**Exercise directions:** Below are the records; tally the lines in them that include the word "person" and reply with the number alone.

**Data supplied:**
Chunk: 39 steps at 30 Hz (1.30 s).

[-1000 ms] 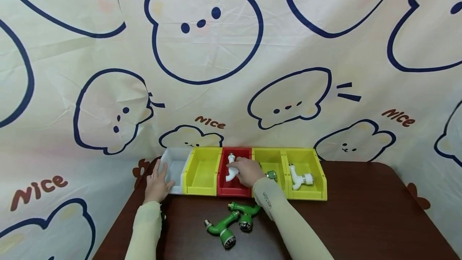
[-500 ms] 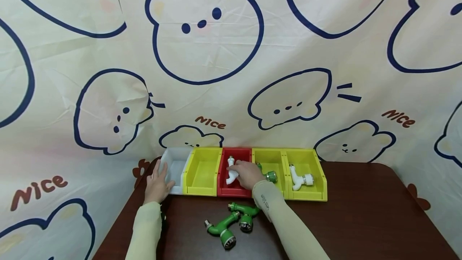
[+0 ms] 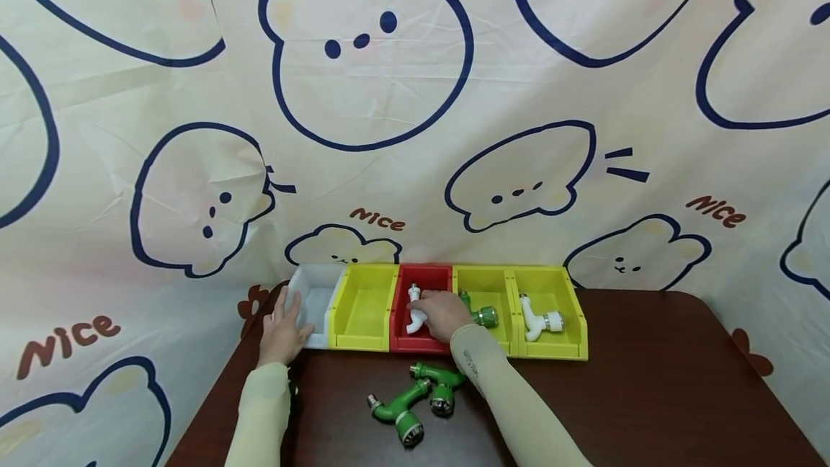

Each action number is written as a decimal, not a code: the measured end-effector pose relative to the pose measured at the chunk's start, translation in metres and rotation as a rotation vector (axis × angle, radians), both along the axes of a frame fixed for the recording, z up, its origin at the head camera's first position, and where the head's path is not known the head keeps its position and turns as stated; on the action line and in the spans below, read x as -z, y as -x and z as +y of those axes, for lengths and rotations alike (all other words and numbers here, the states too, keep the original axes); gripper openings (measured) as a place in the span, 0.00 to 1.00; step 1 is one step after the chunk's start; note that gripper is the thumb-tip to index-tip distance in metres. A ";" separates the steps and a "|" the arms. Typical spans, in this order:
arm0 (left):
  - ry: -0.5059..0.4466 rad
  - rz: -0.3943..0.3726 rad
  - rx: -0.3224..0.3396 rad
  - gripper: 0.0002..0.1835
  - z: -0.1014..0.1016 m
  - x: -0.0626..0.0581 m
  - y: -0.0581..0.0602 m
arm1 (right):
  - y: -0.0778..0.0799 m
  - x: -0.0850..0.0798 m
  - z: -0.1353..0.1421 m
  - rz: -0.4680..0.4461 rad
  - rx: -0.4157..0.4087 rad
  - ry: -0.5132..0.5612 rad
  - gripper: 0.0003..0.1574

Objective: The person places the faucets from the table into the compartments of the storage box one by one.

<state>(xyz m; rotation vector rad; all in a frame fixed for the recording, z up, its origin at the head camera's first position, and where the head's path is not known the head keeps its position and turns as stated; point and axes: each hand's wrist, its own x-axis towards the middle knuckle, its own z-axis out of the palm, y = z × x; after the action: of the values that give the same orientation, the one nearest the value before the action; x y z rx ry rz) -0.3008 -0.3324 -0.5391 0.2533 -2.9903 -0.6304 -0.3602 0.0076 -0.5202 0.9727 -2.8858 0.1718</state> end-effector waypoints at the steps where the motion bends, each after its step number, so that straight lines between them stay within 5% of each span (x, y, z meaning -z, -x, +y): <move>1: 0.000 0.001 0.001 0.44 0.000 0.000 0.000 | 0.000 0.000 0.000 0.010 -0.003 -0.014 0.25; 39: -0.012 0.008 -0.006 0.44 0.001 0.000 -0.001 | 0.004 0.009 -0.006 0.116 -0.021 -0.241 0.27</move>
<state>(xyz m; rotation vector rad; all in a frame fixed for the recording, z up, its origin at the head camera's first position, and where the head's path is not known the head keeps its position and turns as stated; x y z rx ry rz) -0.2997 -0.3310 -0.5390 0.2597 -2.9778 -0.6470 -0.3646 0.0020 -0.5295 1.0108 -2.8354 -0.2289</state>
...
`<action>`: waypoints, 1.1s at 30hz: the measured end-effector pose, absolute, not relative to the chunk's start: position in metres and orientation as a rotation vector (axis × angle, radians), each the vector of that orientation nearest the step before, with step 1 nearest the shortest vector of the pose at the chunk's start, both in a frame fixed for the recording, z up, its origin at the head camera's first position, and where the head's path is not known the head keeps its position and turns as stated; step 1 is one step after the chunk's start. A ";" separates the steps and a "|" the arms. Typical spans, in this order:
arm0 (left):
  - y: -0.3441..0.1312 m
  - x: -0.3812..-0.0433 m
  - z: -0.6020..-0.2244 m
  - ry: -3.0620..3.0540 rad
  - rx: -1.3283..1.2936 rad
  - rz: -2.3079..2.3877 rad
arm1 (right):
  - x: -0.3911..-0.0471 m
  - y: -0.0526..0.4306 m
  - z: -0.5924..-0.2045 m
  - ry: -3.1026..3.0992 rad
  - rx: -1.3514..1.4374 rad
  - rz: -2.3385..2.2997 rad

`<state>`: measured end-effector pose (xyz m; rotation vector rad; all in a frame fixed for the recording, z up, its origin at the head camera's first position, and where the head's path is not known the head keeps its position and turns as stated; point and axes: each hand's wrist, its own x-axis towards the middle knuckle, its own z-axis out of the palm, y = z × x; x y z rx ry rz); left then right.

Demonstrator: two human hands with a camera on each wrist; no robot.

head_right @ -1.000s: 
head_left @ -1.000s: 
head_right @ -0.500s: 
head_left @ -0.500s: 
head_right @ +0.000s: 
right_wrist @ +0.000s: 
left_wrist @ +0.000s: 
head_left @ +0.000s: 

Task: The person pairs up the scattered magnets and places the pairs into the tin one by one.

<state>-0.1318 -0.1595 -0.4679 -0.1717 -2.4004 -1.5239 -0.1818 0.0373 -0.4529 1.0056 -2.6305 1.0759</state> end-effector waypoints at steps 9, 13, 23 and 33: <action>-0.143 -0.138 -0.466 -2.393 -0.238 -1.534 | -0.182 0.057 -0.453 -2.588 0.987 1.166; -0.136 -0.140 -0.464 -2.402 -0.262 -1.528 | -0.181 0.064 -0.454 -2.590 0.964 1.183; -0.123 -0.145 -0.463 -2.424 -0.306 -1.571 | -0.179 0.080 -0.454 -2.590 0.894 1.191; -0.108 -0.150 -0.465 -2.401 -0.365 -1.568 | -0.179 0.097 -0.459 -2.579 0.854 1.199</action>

**Result for this exercise:** 2